* [Problem]:
One number is all that is asked for: the number of lines below that hold the string "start".

(Items listed in a dataset)
============================================================

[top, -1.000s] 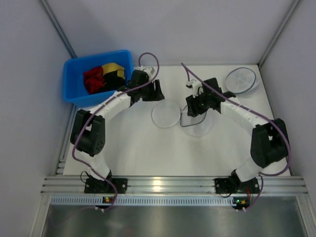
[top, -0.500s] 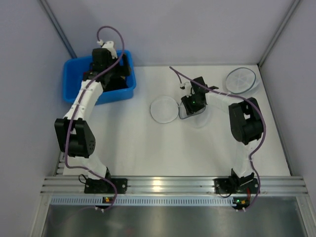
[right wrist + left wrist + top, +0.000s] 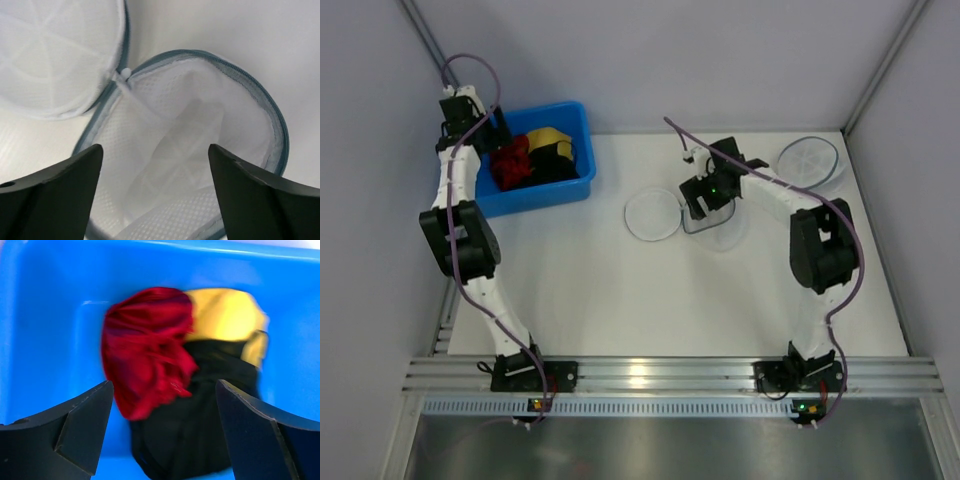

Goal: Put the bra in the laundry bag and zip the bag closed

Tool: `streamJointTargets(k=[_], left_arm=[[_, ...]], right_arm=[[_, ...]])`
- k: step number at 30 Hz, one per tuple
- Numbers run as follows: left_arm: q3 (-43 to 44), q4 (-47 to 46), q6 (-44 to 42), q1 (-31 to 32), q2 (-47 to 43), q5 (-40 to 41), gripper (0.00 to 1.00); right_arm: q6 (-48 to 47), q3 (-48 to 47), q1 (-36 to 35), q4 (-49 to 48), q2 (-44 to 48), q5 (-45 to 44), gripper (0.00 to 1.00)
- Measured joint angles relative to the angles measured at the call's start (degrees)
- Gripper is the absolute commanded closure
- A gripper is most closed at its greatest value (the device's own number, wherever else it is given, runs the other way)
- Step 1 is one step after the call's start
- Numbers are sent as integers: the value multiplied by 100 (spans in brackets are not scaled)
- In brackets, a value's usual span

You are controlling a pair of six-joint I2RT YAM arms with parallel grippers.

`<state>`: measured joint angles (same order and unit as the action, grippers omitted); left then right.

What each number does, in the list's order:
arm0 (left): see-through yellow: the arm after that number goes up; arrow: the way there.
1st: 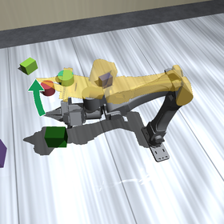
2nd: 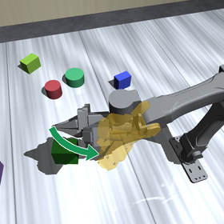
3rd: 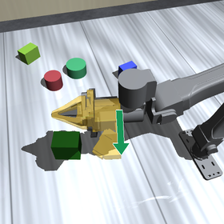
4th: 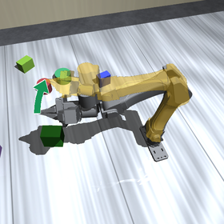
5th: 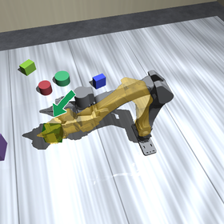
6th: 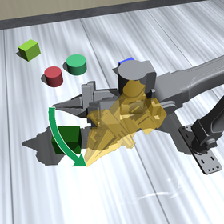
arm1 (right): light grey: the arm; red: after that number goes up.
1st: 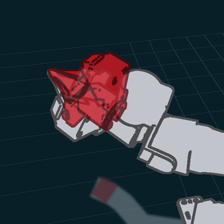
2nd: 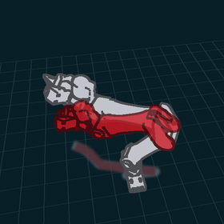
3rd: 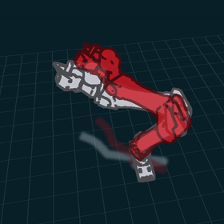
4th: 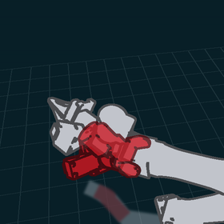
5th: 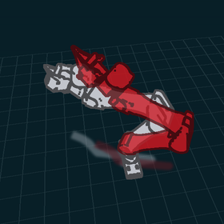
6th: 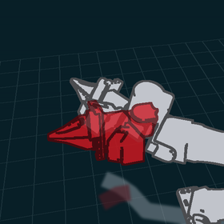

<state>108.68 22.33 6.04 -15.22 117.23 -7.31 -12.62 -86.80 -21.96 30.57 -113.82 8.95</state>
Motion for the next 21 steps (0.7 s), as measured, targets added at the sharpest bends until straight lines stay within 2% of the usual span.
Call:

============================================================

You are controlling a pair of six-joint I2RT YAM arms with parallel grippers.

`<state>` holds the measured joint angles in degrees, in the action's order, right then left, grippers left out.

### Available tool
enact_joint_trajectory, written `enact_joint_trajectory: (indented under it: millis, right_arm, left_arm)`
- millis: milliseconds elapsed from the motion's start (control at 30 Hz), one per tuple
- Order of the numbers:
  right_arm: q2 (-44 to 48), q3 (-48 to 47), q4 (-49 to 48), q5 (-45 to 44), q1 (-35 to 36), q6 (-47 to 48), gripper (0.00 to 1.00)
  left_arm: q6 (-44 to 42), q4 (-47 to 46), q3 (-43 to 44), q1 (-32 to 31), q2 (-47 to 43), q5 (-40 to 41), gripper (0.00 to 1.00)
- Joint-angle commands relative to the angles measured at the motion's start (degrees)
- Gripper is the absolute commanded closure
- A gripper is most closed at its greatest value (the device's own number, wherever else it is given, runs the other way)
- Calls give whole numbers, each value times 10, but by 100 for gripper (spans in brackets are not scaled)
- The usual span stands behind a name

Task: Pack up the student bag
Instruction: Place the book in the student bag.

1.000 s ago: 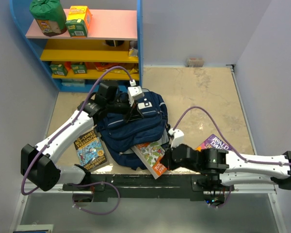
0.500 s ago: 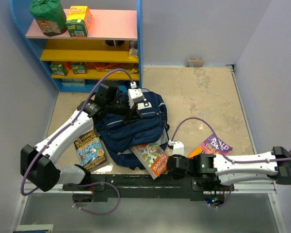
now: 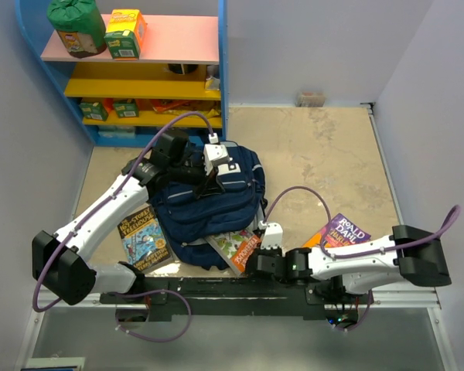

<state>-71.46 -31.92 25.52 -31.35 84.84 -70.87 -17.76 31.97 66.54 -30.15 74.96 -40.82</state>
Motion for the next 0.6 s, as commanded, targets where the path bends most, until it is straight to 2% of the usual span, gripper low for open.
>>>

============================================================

* [Response box]:
4